**ASSIGNMENT:** Both the line with "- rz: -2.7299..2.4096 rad" and the line with "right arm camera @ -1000" in the records below must appear in the output, along with every line between them, exactly and with nothing added.

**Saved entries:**
┏━━

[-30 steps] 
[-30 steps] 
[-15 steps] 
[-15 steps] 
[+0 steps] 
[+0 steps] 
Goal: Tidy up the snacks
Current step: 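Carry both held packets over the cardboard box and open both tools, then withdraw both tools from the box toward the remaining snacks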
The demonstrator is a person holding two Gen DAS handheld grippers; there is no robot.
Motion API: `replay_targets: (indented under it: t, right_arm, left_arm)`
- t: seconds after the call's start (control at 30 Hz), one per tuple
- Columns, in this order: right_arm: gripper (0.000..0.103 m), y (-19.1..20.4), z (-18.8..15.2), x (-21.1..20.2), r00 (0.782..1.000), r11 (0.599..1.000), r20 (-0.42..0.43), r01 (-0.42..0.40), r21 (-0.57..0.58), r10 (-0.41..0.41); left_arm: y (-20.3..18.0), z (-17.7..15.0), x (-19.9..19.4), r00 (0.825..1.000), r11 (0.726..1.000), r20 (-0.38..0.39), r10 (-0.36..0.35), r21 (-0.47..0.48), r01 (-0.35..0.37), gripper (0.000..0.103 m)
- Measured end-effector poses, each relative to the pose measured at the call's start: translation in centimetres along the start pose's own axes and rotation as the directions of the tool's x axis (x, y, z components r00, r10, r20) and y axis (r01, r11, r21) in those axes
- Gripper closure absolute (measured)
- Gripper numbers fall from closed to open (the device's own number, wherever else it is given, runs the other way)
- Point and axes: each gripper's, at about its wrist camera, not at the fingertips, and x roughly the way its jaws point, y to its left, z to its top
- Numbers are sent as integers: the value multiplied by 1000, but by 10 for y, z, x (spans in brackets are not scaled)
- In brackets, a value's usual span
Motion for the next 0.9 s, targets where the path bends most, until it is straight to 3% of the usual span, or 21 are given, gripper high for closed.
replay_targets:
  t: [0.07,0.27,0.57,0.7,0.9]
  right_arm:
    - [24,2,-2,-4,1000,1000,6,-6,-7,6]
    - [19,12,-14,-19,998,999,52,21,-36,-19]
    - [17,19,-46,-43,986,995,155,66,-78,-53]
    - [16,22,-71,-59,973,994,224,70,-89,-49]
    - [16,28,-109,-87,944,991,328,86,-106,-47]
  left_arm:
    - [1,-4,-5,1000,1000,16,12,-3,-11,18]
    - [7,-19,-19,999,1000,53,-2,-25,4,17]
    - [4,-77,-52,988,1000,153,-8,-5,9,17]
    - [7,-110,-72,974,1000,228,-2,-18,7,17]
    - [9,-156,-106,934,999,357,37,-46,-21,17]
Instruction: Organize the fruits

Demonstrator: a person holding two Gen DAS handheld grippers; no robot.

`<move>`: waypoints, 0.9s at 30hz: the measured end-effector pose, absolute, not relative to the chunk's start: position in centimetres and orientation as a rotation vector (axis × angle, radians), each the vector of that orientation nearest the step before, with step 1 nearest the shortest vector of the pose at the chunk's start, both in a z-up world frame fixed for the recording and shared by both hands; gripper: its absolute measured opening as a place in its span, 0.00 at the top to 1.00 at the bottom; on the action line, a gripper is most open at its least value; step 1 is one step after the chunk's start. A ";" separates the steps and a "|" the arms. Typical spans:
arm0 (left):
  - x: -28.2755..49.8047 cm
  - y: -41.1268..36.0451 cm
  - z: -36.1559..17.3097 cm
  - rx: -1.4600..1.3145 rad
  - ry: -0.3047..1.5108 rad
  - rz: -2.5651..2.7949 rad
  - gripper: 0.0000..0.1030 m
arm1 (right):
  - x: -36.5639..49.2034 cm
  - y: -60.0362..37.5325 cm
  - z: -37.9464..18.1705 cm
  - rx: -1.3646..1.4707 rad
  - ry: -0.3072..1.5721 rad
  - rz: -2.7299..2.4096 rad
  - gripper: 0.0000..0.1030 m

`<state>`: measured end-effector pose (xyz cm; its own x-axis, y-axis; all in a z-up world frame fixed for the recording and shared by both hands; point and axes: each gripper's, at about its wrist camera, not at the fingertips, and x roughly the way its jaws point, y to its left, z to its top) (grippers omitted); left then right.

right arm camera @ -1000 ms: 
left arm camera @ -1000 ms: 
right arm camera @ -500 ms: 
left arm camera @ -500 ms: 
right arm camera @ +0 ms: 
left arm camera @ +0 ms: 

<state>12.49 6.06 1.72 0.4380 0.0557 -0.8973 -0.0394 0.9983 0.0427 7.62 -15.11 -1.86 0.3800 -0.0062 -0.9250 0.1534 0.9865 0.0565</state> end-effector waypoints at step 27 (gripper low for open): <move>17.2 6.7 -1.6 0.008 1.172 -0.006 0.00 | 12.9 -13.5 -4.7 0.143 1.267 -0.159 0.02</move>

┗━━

**ANSWER BELOW:**
  - rz: -2.7299..2.4096 rad
  - gripper: 0.0000..0.1030 m

`<state>`: measured end-effector pose (xyz cm; its own x-axis, y-axis; all in a z-up world frame fixed for the recording and shared by both hands; point and axes: each gripper's, at about its wrist camera, not at the fingertips, and x roughly the way its jaws point, y to its left, z to its top) (grippers omitted); left then right.

right arm camera @ -1000 ms: 

Nothing further is required of this output.